THAI MASSAGE ROCKS! Rotating Header Image

How many days?

So here again another year stretches by, passes quickly and compresses into the confines of memory. In my last blog, a couple years ago I was talking to Kam Thye Chow about Chaiyuth Priyasith. Now Kam himself has passed, much too young. I am reminded now, as I peruse Asokanandas Thai Traditional Massage for advanced practitioners. Indeed KTC was there with him from early on for Asokanandas research and presentation of the Sen lines. I found it intersting to read it again and would like to share a particular passage. ” In addition to working the prana body, Thai massage frequently also touchesthe memory and subconscioiusness bodies, facilitating emotional release”.

Chaiyuth

Looking back in time I suffered a certain chronological disbelief. I recently met Kam Thye Chow and our conversation had evoked memories of Asokananda and Chaiyuth Priyasith. Chaiyuth Priyasith is a famous Thai massage teacher in Chiang Mai who passed, transformed in 2004! Is this possible? 12 years ago? He was not my teacher in any concrete sense. Many stories circulated about his eccentricities and unique massage style, his love of Western music and Western women. I had been spending substantial amounts of time in Chiang Mai for a couple years but had become a student of Pichest Boonthumme and remained fairly faithful to his practice. Finally a moment arrived when I chose to seek Chaiyuth.

I called on the phone and he offered a 5am appointment Saturday morning. Now we all know that Thailand is a hot place, but on this January morning in the mountains of the North, formerly known as the Lanna kingdom, there was a chill in the air.
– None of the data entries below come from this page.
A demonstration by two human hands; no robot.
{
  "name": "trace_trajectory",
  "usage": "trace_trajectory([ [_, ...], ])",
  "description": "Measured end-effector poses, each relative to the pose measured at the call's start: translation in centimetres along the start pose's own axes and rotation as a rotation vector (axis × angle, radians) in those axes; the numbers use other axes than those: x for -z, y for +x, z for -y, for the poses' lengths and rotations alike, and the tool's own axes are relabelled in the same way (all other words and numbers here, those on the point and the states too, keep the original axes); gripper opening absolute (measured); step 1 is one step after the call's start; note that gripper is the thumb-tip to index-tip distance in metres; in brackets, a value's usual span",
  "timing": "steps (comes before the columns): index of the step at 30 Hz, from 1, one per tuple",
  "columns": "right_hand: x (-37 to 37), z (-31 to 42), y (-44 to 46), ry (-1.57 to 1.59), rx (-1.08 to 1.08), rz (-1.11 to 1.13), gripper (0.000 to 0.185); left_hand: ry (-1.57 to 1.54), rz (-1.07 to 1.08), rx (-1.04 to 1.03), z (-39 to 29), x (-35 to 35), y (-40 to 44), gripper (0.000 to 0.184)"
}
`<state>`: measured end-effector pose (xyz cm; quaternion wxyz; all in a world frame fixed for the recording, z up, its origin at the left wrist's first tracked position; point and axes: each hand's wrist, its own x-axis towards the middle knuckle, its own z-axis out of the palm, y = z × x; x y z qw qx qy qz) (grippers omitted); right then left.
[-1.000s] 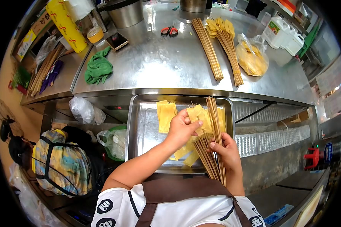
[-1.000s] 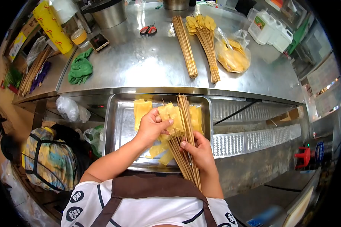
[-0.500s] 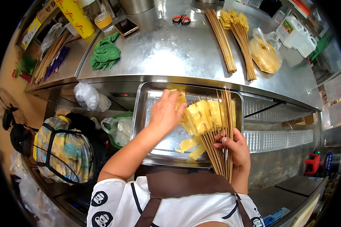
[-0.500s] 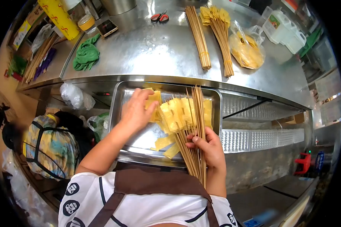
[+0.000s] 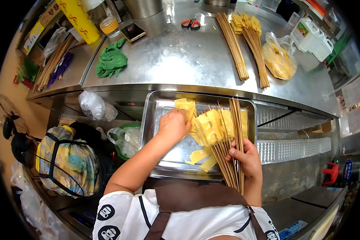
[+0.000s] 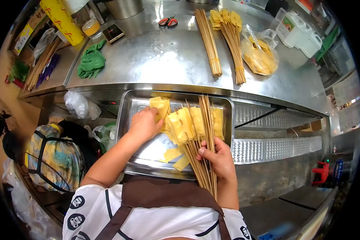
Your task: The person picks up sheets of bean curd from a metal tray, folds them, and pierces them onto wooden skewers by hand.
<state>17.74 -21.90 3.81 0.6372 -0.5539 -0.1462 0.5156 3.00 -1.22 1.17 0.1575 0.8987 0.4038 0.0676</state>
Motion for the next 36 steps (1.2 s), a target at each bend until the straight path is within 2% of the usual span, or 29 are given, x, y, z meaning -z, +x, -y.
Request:
trace_trajectory([
  [4, 0.3, -0.2, 0.1, 0.009, 0.007, 0.019, 0.015, -0.068, 0.001, 0.009, 1.0, -0.5, 0.3, 0.013],
  [14, 0.0, 0.1, 0.0, 0.059, 0.01, 0.027, 0.016, -0.086, -0.053, 0.048, 1.1, -0.2, 0.6, 0.011],
  [16, 0.0, 0.2, -0.1, 0.003, 0.009, 0.012, 0.015, -0.384, 0.077, 0.154, 1.3, 0.8, 0.8, 0.015],
  [17, 0.0, 0.2, 0.0, 0.004, 0.013, 0.012, 0.015, -0.383, 0.075, 0.152, 1.7, 0.7, 1.0, 0.015],
  [19, 0.1, 0.1, 0.0, 0.001, 0.009, 0.022, 0.016, -0.77, 0.014, 0.193, 2.5, 0.5, 1.3, 0.019],
  [20, 0.1, 0.1, 0.1, 0.001, 0.012, 0.023, 0.016, -0.797, 0.013, 0.234, 2.6, 0.6, 1.4, 0.019],
  [21, 0.1, 0.1, 0.1, -0.001, 0.008, 0.022, 0.016, -0.796, 0.01, 0.234, 2.4, 0.8, 1.3, 0.019],
  [23, 0.0, 0.0, 0.1, -0.007, 0.002, 0.026, 0.016, -0.46, -0.142, 0.149, 1.4, 1.0, 0.9, 0.024],
  [24, 0.0, 0.0, 0.1, 0.003, -0.002, 0.021, 0.017, -0.462, -0.144, 0.15, 1.0, 1.1, 0.8, 0.024],
  [26, 0.0, 0.0, 0.0, 0.017, -0.006, 0.011, 0.017, -0.185, -0.055, 0.106, 0.2, 1.0, 0.4, 0.03],
  [29, 0.1, -0.1, 0.0, 0.029, 0.002, 0.019, 0.017, -0.077, -0.037, 0.01, -0.7, 0.5, 0.0, 0.037],
  [32, 0.0, -0.1, 0.1, 0.03, 0.012, 0.027, 0.016, -0.077, -0.006, -0.038, -1.4, 0.8, 0.1, 0.037],
  [36, -0.2, 0.1, 0.0, 0.03, -0.004, -0.001, 0.017, -0.038, 0.033, -0.014, -1.6, 0.5, 0.3, 0.034],
])
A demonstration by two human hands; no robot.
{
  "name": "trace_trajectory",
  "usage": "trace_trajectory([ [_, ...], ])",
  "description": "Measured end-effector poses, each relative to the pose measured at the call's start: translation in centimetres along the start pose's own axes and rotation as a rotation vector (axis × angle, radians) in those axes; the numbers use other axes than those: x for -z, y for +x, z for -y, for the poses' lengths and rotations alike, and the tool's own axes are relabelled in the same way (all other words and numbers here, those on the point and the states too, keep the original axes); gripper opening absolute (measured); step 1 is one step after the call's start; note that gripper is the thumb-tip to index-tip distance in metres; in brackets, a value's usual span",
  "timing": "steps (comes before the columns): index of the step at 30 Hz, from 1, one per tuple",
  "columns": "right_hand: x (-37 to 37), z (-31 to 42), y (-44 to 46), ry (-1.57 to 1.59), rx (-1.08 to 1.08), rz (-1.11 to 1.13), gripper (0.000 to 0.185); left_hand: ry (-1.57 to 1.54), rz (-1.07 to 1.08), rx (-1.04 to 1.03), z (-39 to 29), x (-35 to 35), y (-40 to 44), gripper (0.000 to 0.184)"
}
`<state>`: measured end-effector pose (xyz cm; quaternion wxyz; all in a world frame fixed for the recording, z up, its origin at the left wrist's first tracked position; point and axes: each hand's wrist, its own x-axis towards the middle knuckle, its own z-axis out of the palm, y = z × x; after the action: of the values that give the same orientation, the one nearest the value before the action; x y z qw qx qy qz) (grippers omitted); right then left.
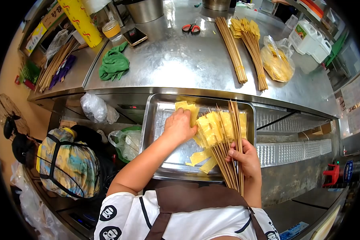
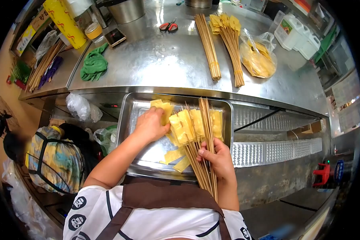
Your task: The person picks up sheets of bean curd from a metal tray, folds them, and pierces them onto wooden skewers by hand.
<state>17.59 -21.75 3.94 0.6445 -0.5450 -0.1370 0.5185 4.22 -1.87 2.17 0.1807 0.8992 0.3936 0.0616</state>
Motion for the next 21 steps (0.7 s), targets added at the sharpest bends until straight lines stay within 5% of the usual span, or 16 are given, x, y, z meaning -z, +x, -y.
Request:
trace_trajectory([
  [9, -0.1, 0.0, -0.1, -0.032, 0.009, -0.03, 0.019, -0.011, -0.066, 0.009, 2.5, -1.0, 0.9, 0.021],
  [12, 0.0, -0.1, -0.1, -0.021, 0.017, -0.016, 0.02, -1.023, -0.095, 0.22, 3.0, 0.1, 1.2, 0.009],
  [13, 0.1, -0.2, 0.0, -0.007, 0.016, -0.002, 0.021, -1.021, -0.096, 0.22, 2.6, 0.4, 1.2, 0.009],
  [15, 0.0, -0.1, 0.0, 0.003, -0.001, 0.017, 0.021, -1.501, -0.156, 0.208, 1.0, 1.5, 1.1, 0.008],
  [21, 0.2, 0.0, 0.0, 0.014, -0.028, 0.031, 0.022, -1.611, -0.071, 0.068, -1.5, 1.0, 2.3, 0.014],
])
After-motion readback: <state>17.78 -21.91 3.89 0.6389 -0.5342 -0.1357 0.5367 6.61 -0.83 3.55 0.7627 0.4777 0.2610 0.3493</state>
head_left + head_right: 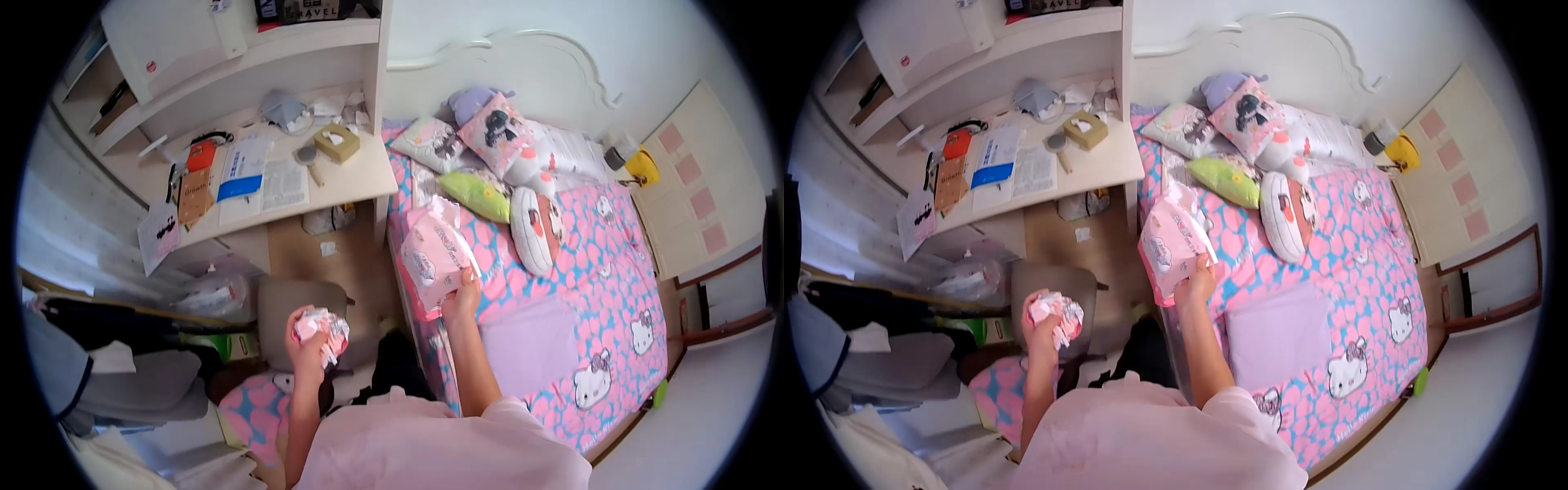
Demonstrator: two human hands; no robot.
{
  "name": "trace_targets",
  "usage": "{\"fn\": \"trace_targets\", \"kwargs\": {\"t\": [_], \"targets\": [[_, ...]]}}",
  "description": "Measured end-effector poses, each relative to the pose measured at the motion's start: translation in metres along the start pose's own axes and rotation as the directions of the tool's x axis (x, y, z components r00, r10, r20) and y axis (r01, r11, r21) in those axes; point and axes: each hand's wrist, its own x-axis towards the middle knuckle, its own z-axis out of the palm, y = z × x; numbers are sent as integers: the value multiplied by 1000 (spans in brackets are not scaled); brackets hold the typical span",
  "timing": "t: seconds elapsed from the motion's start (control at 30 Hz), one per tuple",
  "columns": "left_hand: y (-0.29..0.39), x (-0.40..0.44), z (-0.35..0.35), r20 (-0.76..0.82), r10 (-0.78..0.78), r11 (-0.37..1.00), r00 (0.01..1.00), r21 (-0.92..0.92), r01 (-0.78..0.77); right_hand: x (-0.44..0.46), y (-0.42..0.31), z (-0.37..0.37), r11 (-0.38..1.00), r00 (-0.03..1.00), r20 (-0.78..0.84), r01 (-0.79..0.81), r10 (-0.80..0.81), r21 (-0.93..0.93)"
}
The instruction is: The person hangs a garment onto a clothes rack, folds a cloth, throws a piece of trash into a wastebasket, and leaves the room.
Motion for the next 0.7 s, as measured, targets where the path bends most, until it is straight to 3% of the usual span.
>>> {"fn": "trace_targets", "kwargs": {"t": [0.13, 0.17, 0.27, 0.33, 0.47, 0.67, 0.7], "targets": [[-25, 76, 43, -68, -64, 996, 996, 65, 68, 124, 32, 56, 998, 998, 58, -17, 13, 68], [-27, 90, 56, -67, -80, 991, 995, 103, 87, 151, 36, 74, 998, 999, -35, -29, 31, 63], [-25, 135, 97, -72, -86, 974, 994, 206, 100, 231, 55, 117, 1000, 999, -29, -23, 23, -5], [-26, 152, 111, -115, -55, 958, 992, 275, 85, 265, 59, 153, 998, 999, -35, -2, 4, 63], [-23, 188, 150, -196, -126, 965, 973, 205, 166, 332, 69, 230, 994, 1000, 3, 19, -20, 110], [-34, 219, 164, -191, -141, 938, 971, 287, 193, 398, 82, 340, 956, 993, 33, 102, -116, 275], [-36, 223, 168, -189, -126, 932, 974, 314, 182, 415, 89, 352, 974, 988, 98, 102, -124, 204]]}}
My walk up along the moat at Kotchasan rd. and past Thae Pae gate was punctuated with shivers and I walked briskly to his house. He was there in the grey morning shadows and led me around to his massage room, up a small set of steps. He was small of stature and seemed more well-groomed than his unconventional reputation and past photo’s might have impressed upon me.
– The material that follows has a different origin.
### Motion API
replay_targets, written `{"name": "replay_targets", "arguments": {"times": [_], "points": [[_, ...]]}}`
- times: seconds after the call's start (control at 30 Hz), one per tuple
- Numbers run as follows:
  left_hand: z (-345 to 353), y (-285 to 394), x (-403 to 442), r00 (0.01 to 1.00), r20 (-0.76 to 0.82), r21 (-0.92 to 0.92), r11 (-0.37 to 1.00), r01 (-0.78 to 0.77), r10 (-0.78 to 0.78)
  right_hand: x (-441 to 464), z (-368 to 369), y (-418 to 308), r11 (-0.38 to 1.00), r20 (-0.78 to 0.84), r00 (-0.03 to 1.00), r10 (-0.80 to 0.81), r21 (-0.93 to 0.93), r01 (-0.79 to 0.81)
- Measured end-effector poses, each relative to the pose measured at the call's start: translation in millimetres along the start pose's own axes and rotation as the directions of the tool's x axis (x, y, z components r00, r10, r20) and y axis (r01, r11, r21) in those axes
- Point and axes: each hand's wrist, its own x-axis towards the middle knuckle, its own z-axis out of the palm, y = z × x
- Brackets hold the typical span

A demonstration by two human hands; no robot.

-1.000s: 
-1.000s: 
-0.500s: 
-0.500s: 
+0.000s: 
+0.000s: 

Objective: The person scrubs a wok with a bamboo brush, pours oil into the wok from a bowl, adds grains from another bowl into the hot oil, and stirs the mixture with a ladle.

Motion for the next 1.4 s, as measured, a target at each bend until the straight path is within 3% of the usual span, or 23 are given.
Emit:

What followed was, to say mildly, an awkward hour and a half. His style was very dynamic, incorporating much of his body with lots of movement, unorthodox positioning’s, and rocking and rolling over his knees. Indeed, of all his students I met, I found only one person who actually mimicked and used such a similar style(while practicing at Pichest’s) in his thai massage dance. The awkwardness came about because I was ‘freezing’ cold. And because there was no netting I was being mercilessly eaten by mosquitos; being stiff as a board is not conducive to receptivity especially with such a dynamic style.

Despite the massage discomfort I was intrigued and happy when he invited me to come back a couple hours later to join him and a group of students for a Spirit dance. A Spirit dance is pragmatically something like a Church fundraiser for a person or group often sponsored at a home or hall but in the Thai Buddhist tradition in which spirits are evoked through trance, dance and herb. The dancers usually wear very ornate costumes and there is lots of smoking of cigarettes or local herbs? and drinking in order to conjure the Spirits! Of course I know only what I have observed with little explanation.

I arrived a bit later that day and now there was a small group gathered. Felicity Joy was there, she was one of his principal students and an ubiquitous figure around Chiang Mai. The room was light and warm now; much different than before and Chaiyuth was looking quite distinguished and composed. A tall woman then came down from upstairs and it turned out to be Chaiyuth’s girlfriend. She came down cutting quite a figure with a garland of flowers around her neck and a flowing wardrobe. I can’t remember her name but she was American. Nor am I sure how long they had been dating but the energy felt special and it seemed that they were both happy and glowing in that moment. Eventually I joined some others of this group and we went to a Spirit dance.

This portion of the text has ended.